TASK DESCRIPTION:
A faithful copy of the data below is required, leaving out every picture.

** Opening INFORMATION PROVIDED block **

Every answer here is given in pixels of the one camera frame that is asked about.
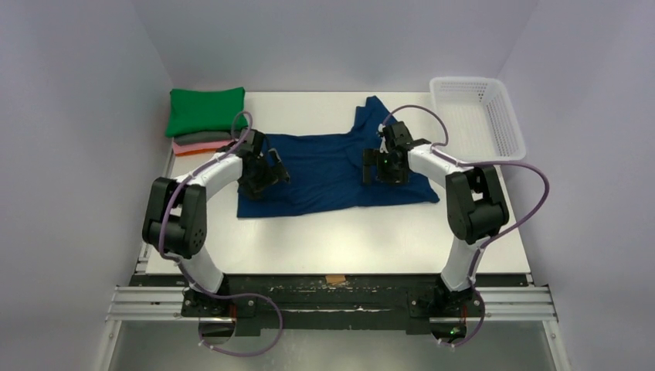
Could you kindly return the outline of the blue t-shirt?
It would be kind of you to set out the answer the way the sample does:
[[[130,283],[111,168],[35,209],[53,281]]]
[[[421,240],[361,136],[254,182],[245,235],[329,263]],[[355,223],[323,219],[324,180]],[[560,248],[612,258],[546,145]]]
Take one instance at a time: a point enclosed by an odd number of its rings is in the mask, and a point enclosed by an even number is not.
[[[378,126],[389,110],[376,96],[355,109],[351,130],[344,134],[269,135],[290,174],[263,190],[259,199],[240,194],[241,219],[303,216],[352,207],[437,203],[439,197],[424,175],[412,173],[404,185],[362,182],[362,152],[379,148]]]

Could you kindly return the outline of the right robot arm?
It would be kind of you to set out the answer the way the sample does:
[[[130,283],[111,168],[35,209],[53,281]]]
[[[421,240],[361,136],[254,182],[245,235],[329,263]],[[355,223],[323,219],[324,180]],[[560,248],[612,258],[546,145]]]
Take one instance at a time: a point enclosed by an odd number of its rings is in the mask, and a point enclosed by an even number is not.
[[[379,148],[362,153],[362,181],[404,185],[411,173],[438,183],[446,192],[446,218],[453,234],[447,262],[429,308],[453,314],[474,296],[474,284],[484,244],[500,234],[509,210],[493,165],[460,162],[436,150],[426,139],[415,139],[399,121],[382,124]]]

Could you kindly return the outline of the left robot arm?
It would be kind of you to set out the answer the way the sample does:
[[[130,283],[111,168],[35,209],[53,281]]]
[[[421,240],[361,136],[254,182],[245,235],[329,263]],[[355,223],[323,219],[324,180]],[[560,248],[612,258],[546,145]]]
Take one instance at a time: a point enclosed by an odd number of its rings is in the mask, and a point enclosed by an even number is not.
[[[183,315],[233,313],[235,302],[254,294],[232,294],[226,275],[206,248],[207,203],[229,184],[251,200],[265,189],[289,182],[278,151],[262,132],[244,131],[237,142],[220,148],[206,162],[176,178],[159,177],[151,185],[142,239],[177,265],[188,282]]]

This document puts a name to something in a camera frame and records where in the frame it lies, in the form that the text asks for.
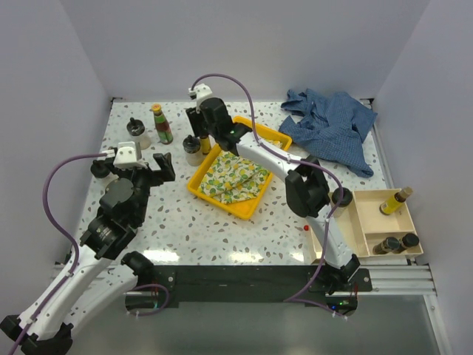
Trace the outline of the yellow label oil bottle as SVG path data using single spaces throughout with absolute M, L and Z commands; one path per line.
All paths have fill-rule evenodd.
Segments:
M 379 210 L 382 214 L 391 215 L 404 205 L 406 200 L 412 195 L 413 189 L 409 186 L 402 188 L 389 198 L 387 198 L 380 206 Z

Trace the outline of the dark pepper grinder jar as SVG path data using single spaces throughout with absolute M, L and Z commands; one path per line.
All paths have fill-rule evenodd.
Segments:
M 407 233 L 403 237 L 401 237 L 399 240 L 399 252 L 404 252 L 408 249 L 412 249 L 414 247 L 417 247 L 419 245 L 419 237 L 414 234 L 414 233 Z

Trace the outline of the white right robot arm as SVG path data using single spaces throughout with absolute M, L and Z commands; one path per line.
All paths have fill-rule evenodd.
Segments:
M 320 231 L 323 247 L 321 265 L 310 278 L 316 278 L 339 291 L 347 290 L 355 282 L 360 262 L 333 220 L 336 207 L 330 205 L 329 186 L 316 158 L 305 159 L 258 139 L 256 128 L 232 121 L 226 105 L 212 94 L 199 98 L 190 94 L 195 106 L 186 114 L 196 134 L 206 133 L 226 152 L 261 165 L 285 184 L 286 203 L 290 210 L 303 217 L 314 232 Z

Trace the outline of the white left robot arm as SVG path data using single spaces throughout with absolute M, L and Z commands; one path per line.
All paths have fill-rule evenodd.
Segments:
M 154 264 L 143 254 L 123 250 L 143 225 L 153 187 L 175 179 L 171 154 L 155 153 L 159 168 L 133 157 L 121 163 L 122 152 L 111 149 L 89 155 L 108 173 L 118 176 L 100 199 L 95 219 L 80 240 L 58 224 L 50 211 L 48 193 L 59 163 L 48 175 L 42 192 L 44 211 L 51 224 L 72 244 L 72 255 L 45 292 L 25 311 L 1 321 L 1 330 L 14 341 L 10 353 L 66 354 L 73 337 L 86 321 L 118 295 L 154 288 Z

** Closing INFORMATION PROVIDED block **

TASK ANSWER:
Every answer here is given in pixels of the one camera frame that is asked about.
Could you kindly return the outline of the blue t-shirt?
It would be kind of you to set out the answer the way the sample does:
[[[130,283],[111,168],[35,209],[53,281]]]
[[[421,240],[361,136],[254,182],[245,235],[329,263]],[[355,223],[323,219],[324,180]],[[560,248],[612,258],[546,145]]]
Take one instance at a time: a point enclosed by an odd number of its rings is in the mask, and a point enclosed by an even number is not.
[[[378,126],[389,110],[376,96],[355,109],[351,130],[344,134],[269,135],[290,174],[263,190],[259,199],[240,194],[241,219],[303,216],[352,207],[437,203],[439,197],[424,175],[412,173],[404,185],[362,182],[362,152],[379,148]]]

Could you kindly return the outline of the right robot arm?
It would be kind of you to set out the answer the way the sample does:
[[[130,283],[111,168],[35,209],[53,281]]]
[[[421,240],[361,136],[254,182],[245,235],[329,263]],[[355,223],[323,219],[324,180]],[[560,248],[612,258],[546,145]]]
Take one instance at a time: a point enclosed by an odd number of its rings is in the mask, and a point enclosed by an even number is not.
[[[379,148],[362,153],[362,181],[404,185],[411,173],[438,183],[446,192],[446,218],[453,234],[447,262],[429,308],[453,314],[474,296],[474,284],[484,244],[500,234],[509,210],[493,165],[460,162],[436,150],[426,139],[415,139],[399,121],[382,124]]]

Could you kindly return the outline of the left robot arm?
It would be kind of you to set out the answer the way the sample does:
[[[130,283],[111,168],[35,209],[53,281]]]
[[[421,240],[361,136],[254,182],[245,235],[329,263]],[[355,223],[323,219],[324,180]],[[560,248],[612,258],[546,145]]]
Take one instance at a time: a point enclosed by an odd number of its rings is in the mask, and a point enclosed by an even number is not.
[[[183,315],[233,313],[235,302],[254,294],[232,294],[226,275],[206,248],[207,203],[229,184],[251,200],[265,189],[289,182],[278,151],[262,132],[244,131],[237,142],[220,148],[206,162],[176,178],[159,177],[151,185],[142,239],[177,265],[188,282]]]

This document puts a name to something in a camera frame and records where in the frame it lies, in the form that the text asks for.
Trace the outline of the yellow label oil bottle as SVG path data using single spaces throughout with absolute M, L and Z commands; one path per line.
All paths have fill-rule evenodd.
Segments:
M 379 210 L 382 214 L 391 215 L 404 205 L 406 200 L 412 195 L 413 189 L 409 186 L 402 188 L 389 198 L 387 198 L 380 206 Z

Trace the outline of the dark pepper grinder jar as SVG path data using single spaces throughout with absolute M, L and Z commands; one path per line.
All paths have fill-rule evenodd.
Segments:
M 407 233 L 403 237 L 401 237 L 399 240 L 399 252 L 404 252 L 408 249 L 412 249 L 414 247 L 417 247 L 419 245 L 419 237 L 414 234 L 414 233 Z

Trace the outline of the white right robot arm as SVG path data using single spaces throughout with absolute M, L and Z commands; one path per line.
All paths have fill-rule evenodd.
Segments:
M 320 231 L 323 247 L 321 265 L 310 278 L 316 278 L 339 291 L 347 290 L 355 282 L 360 262 L 333 220 L 336 207 L 330 205 L 329 186 L 316 158 L 305 159 L 258 139 L 256 128 L 232 121 L 226 105 L 212 94 L 199 98 L 190 94 L 195 106 L 186 114 L 196 134 L 206 133 L 226 152 L 261 165 L 285 184 L 286 203 L 290 210 L 303 217 L 314 232 Z

Trace the outline of the white left robot arm as SVG path data using single spaces throughout with absolute M, L and Z commands; one path per line.
All paths have fill-rule evenodd.
Segments:
M 154 264 L 143 254 L 123 250 L 143 225 L 153 187 L 175 179 L 171 154 L 155 153 L 159 168 L 133 157 L 121 163 L 122 152 L 111 149 L 89 155 L 108 173 L 118 176 L 100 199 L 95 219 L 80 240 L 58 224 L 50 211 L 48 193 L 59 163 L 48 175 L 42 192 L 44 211 L 51 224 L 72 244 L 72 255 L 45 292 L 25 311 L 1 321 L 1 330 L 14 341 L 10 353 L 66 354 L 73 337 L 86 321 L 118 295 L 154 288 Z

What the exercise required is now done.